“Invasion of Email is more of a threat today just because so many more people are using Email,” says Phoenix attorney Michael Lechter, a specialist in intellectual property law at Meyer Hendricks Victor Osborn & Maledon.
“It used to be that everything was on paper and tucked away in a drawer someplace,” Lechter says. “Someone browsing through such information is much easier in its electronic form. Sure, there are passwords, but passwords can be broken.”
Another local intellectual property law expert in Phoenix is Sherman Parrett of Snell & Wilmer.
Parrett says, “There are very few Email installations that can’t be invaded by a devious computer hacker. If the system is totally internal to the company, it’s relatively easy to protect it with passwords and levels of access. If you want to interface with outside networks, however, it becomes more difficult.”
Various technological mechanisms can be built into one’s software program that tend to prevent their being copied, Lechter says in his “Intellectual Property Handbook,” published by TechPress Inc., an affiliate of the Meyer Hendricks law firm. These mechanisms can include encryption and non-standard formats.
Lechter writes, “Any physical security mechanism must be capable of reliably discriminating between authorized and unauthorized uses. The failure of a security mechanism, which prevents someone rightfully in possession of a software product from using it – or which destroys a rightful user’s database – may result in large damage claims.”

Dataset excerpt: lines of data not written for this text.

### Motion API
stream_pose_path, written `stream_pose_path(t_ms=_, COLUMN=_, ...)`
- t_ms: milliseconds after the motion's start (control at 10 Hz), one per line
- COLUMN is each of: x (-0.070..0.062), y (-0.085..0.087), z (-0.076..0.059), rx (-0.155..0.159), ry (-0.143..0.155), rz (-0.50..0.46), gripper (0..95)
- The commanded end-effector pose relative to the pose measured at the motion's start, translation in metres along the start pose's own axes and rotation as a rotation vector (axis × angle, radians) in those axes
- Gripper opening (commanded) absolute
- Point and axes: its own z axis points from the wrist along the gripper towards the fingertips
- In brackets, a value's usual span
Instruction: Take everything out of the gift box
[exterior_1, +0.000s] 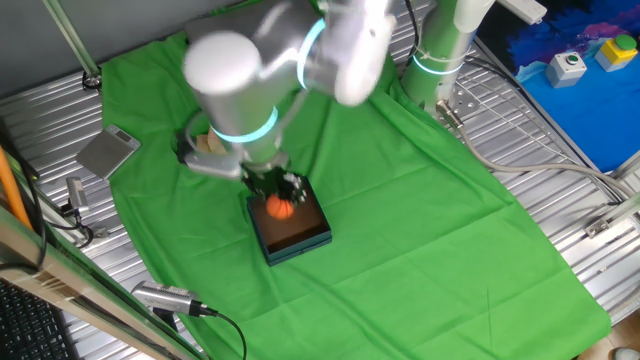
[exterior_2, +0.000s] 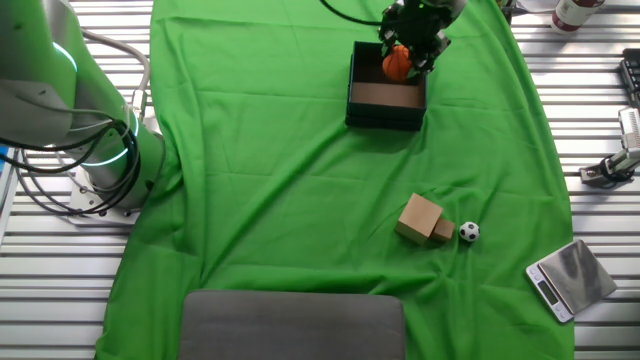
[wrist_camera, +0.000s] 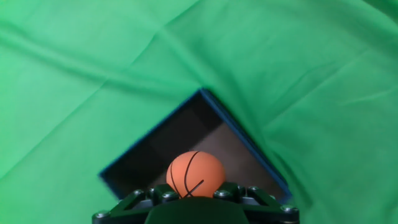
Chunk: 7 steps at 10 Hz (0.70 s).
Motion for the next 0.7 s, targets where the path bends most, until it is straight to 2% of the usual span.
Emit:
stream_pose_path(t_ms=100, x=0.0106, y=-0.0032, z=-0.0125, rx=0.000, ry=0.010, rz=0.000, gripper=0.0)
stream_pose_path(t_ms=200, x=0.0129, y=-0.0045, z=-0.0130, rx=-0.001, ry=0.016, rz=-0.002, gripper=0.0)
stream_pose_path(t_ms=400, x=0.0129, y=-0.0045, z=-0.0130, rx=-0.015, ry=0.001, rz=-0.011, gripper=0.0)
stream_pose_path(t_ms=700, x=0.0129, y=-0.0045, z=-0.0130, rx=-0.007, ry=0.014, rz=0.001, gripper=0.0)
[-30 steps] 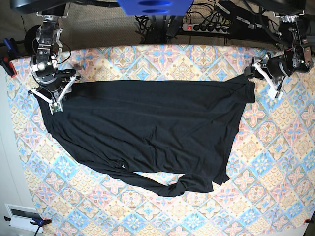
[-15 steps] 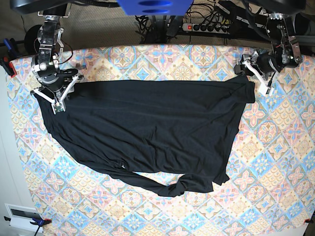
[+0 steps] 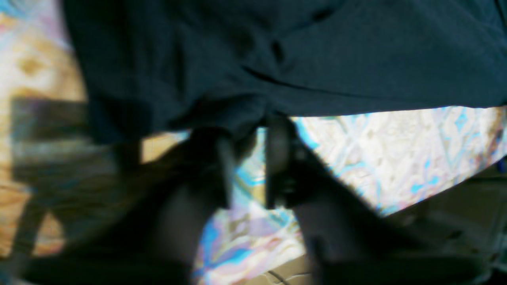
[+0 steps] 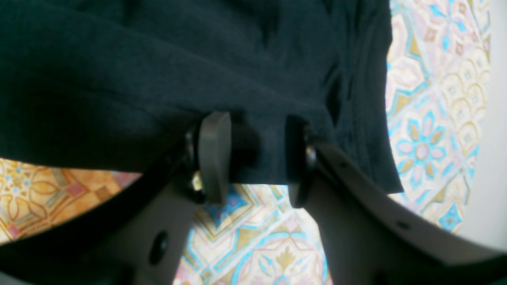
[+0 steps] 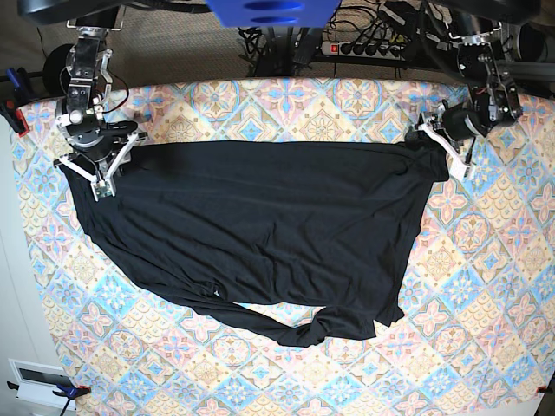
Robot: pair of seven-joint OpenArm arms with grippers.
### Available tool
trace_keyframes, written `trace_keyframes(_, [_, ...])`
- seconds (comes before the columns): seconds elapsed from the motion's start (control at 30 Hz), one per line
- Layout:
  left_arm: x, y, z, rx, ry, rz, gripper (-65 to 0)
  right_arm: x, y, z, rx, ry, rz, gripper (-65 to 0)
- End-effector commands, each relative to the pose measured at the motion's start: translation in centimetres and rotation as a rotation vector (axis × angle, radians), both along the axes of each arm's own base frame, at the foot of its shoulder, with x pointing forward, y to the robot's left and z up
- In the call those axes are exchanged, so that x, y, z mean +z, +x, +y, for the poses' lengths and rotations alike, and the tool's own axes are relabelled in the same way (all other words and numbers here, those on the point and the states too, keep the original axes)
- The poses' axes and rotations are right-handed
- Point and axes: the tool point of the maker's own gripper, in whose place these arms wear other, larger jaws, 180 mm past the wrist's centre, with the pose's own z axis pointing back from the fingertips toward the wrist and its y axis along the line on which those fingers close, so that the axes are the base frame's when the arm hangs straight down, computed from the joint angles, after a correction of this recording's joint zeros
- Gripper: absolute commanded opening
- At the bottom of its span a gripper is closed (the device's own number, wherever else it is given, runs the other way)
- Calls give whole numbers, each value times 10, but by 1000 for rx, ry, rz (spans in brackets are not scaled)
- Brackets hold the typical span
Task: Layout the t-shirt on the table in an organized manner, then fold the t-shirt properly
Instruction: 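Lift the shirt edge with both grippers and pull it apart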
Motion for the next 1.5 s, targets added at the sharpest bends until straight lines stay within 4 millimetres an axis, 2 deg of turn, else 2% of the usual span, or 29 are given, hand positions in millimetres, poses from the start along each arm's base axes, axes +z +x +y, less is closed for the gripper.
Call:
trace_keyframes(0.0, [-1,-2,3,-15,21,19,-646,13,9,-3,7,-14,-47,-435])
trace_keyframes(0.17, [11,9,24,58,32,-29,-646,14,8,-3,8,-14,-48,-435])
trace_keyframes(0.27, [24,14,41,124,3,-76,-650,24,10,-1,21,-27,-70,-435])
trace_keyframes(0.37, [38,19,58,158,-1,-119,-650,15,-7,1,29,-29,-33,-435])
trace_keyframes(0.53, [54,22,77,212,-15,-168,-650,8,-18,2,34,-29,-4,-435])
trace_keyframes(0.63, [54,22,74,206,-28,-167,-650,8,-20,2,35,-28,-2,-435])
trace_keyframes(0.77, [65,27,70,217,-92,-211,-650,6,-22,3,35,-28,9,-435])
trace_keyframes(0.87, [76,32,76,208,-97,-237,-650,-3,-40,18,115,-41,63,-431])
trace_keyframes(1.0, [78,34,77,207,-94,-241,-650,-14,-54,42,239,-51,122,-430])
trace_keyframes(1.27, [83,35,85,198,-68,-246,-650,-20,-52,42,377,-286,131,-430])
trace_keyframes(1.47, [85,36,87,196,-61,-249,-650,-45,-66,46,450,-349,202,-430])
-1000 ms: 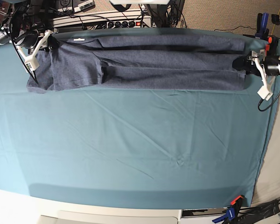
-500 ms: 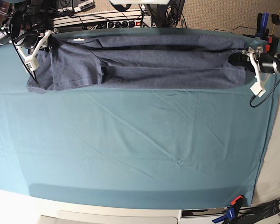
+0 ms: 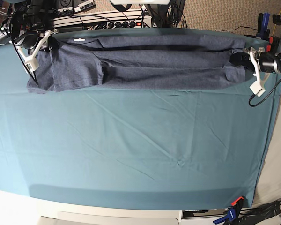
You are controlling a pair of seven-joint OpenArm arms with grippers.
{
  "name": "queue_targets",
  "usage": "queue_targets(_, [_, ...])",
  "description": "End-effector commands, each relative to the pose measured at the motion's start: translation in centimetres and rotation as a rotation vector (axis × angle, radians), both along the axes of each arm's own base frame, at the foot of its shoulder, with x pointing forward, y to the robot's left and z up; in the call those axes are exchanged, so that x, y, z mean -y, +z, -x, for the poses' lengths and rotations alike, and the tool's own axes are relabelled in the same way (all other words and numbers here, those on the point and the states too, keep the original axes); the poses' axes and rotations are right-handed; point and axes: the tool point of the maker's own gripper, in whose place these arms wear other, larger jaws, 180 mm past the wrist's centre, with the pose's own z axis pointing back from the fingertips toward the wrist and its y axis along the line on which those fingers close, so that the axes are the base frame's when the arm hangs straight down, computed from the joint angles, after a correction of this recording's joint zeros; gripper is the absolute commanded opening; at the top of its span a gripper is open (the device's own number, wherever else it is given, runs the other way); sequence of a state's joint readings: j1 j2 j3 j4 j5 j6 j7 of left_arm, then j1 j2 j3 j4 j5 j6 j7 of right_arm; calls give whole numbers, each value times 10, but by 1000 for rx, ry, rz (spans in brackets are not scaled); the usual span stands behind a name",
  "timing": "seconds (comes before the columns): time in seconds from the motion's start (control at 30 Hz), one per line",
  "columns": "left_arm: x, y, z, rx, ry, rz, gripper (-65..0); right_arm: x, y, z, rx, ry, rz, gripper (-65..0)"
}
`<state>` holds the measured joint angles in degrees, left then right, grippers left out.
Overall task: Fold the T-shirt properly
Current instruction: 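Lift the strip end with the left gripper and carry it toward the right gripper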
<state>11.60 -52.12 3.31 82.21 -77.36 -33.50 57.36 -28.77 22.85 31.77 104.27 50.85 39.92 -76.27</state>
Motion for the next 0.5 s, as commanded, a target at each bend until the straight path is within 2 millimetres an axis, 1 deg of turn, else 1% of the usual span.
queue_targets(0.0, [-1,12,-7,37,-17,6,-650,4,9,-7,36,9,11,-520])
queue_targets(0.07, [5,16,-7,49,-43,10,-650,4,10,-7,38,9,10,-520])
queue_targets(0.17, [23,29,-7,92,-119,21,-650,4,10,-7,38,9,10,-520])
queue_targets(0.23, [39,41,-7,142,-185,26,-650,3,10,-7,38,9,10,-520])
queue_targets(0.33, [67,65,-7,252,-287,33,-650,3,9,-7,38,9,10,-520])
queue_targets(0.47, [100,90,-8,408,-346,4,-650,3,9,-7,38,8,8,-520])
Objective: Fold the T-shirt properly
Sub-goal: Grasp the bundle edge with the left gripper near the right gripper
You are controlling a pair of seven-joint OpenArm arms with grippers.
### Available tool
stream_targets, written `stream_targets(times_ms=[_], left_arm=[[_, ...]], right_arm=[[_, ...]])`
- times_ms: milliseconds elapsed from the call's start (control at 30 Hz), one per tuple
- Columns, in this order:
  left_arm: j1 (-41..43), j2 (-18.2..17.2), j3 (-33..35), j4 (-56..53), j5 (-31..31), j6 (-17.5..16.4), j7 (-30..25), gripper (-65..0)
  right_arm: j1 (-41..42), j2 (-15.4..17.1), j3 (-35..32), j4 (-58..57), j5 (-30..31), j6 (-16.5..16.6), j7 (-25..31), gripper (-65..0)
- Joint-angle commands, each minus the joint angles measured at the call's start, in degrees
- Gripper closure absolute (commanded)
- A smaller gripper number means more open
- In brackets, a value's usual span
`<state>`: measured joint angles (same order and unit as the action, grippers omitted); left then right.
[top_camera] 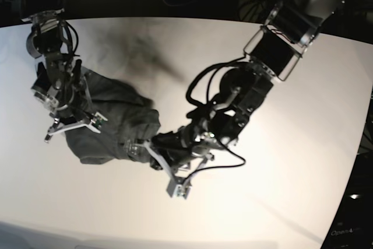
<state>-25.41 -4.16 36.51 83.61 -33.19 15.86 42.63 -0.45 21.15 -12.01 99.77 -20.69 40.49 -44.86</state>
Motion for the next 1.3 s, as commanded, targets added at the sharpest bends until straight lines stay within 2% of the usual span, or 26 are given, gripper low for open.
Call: stream_targets(times_ms=[0, 233, 333, 433, 567, 867, 1033, 1167, 1267], left_arm=[[-1.3, 1.0, -0.2, 1.1, 0.6, -0.3, -0.6, -2.7], [-3.6, 6.8, 0.3, -6.7, 7.2, -0.3, 0.8, -2.7], [-4.2, 9.5, 2.1, -11.0, 12.5, -0.3, 0.0, -2.7], [-4.9, 11.3, 3.7, -14.0, 15.0, -0.3, -1.6, -2.7], [-5.1, 12.1, 3.7, -19.1, 15.4, -3.5, -4.6, -2.7], [-6.3, 12.4, 4.0, -34.4, 14.9, -4.1, -15.2, -2.7], [-6.2, 12.5, 3.9, -39.6, 14.9, -7.9, -17.8, -2.7], [-6.1, 12.6, 3.9, -44.4, 14.9, -7.9, -21.8, -2.7], [-6.3, 13.2, 3.9, -47.3, 14.9, -8.0, -23.9, -2.7]], right_arm=[[0.8, 0.7, 0.4, 1.2, -0.6, -0.5, 0.2, 0.0], [0.3, 0.7, 0.4, 1.2, -0.6, -0.5, 0.2, 0.0], [0.1, 0.6, 0.4, 1.2, -0.6, -0.5, 0.2, 0.0], [0.1, -0.4, 0.4, 1.2, -0.7, -0.5, 0.2, 0.0], [0.1, -0.4, 0.4, 1.2, -0.7, -0.5, 0.2, 0.0], [0.1, -0.5, 0.4, 1.3, -0.7, -0.5, 0.2, 0.0], [0.1, -0.5, 0.5, 1.6, -0.7, -0.5, 0.2, 0.0], [-0.8, -0.5, 1.9, 7.2, -0.7, -0.5, 0.0, 0.0], [-1.2, -0.6, 3.7, 11.8, -0.7, -0.5, -2.8, 0.0]])
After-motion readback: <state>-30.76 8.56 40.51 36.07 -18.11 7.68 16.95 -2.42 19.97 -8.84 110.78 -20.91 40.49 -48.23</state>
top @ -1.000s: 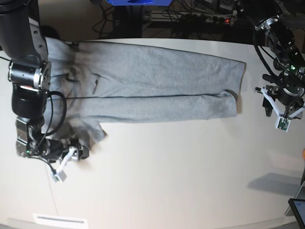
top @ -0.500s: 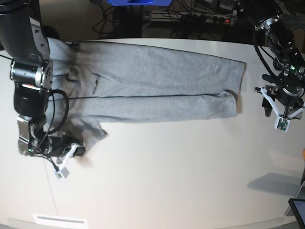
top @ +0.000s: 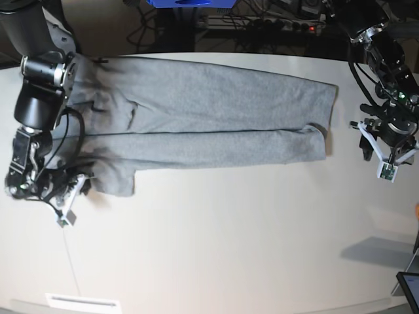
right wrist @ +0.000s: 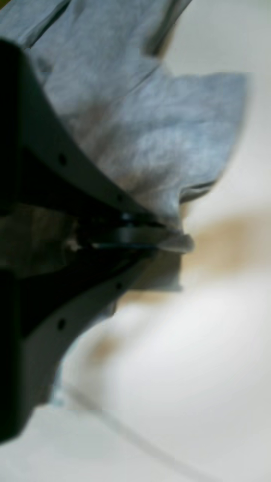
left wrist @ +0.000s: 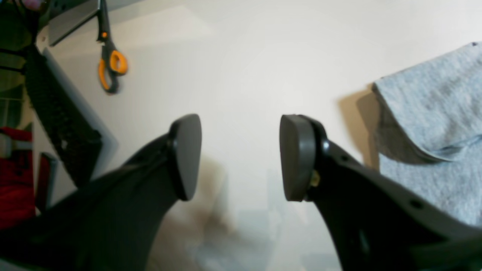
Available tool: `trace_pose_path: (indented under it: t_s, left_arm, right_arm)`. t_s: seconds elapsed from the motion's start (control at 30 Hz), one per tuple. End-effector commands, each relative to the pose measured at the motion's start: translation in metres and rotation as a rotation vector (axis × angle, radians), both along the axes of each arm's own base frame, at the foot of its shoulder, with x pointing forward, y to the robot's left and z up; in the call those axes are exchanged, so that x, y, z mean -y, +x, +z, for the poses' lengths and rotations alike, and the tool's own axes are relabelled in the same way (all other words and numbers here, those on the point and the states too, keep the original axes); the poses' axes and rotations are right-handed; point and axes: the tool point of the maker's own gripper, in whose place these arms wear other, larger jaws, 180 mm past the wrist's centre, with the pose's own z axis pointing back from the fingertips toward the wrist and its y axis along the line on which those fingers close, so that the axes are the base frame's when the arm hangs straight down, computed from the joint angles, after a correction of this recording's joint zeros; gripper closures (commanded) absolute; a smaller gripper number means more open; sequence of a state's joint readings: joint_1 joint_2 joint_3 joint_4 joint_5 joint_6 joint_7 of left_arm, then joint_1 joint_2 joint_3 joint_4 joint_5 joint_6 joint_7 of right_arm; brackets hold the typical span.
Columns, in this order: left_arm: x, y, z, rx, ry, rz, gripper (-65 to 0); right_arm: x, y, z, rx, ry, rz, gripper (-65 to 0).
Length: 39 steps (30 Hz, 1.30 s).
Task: Fold the T-shirt properly
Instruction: 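Grasp the sleeve end with the right gripper and tuck it inward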
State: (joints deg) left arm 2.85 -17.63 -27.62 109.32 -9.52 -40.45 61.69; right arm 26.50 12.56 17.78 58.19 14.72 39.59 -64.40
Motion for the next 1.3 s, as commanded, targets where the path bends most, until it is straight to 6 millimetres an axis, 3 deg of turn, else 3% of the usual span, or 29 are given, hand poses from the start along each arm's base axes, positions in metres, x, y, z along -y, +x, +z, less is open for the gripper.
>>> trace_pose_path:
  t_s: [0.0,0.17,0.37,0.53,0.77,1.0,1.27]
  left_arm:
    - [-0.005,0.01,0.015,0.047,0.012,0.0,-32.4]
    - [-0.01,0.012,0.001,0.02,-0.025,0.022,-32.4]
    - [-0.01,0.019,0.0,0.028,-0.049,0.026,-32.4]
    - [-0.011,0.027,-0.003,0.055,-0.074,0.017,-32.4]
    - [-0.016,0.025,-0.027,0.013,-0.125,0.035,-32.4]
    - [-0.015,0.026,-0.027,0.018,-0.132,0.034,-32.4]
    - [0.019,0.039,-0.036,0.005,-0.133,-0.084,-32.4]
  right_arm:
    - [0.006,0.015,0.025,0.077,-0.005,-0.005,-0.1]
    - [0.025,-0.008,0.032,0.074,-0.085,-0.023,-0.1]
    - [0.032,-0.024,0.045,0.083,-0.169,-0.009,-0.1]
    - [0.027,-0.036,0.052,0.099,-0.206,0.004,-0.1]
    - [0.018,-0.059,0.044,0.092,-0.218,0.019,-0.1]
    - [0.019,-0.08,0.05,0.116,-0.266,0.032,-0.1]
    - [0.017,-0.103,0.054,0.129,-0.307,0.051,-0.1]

Parrett recommends changing personal Email passwords often – especially when someone else with knowledge of it is transferred, retires or resigns. “In an internal company system there should be varying degrees of access, encryption techniques used and a regular schedule for purging information,” Parrett says.
Lechter says one type of encryption – or coding – is done with a “public key/private key” system. “There’s a public key that you give out to people so they can decode messages you send to them, and there’s a private key you use to encode messages you are going to send,” he says. “The message you encode with your private key can only be decoded by those who have the public key you provided them.”
Lechter says the use of public/private keys also assures that “the message you just received from ‘George’ really is from ‘George’ because only George’s public key will decode his message. If the public key doesn’t decode the message, if it comes up gibberish, then it’s not from George.”
There are several Email issues in intellectual property law, Lechter says. Among them are employee/employer interaction; access by government, such as regulatory and investigative agencies; copyright protection; and right of privacy. “Does the employer have the right of access? Does anything you write on the employer’s system belong to the employer?”
Also, Lechter says, “If an employee uses Email improperly, such as sending obscene or threatening material to others, is the employer liable for that?”
Lechter and Parrett both strongly urge that employers have a formal written communications policy spelling out the do’s and don’ts, and that it is given to employees at the time of hire. Most importantly, that policy should say that the company Email and voice-mail systems are for business matters only. It also should state that the systems are monitored by a systems manager or other supervisor and that all messages are subject to be read.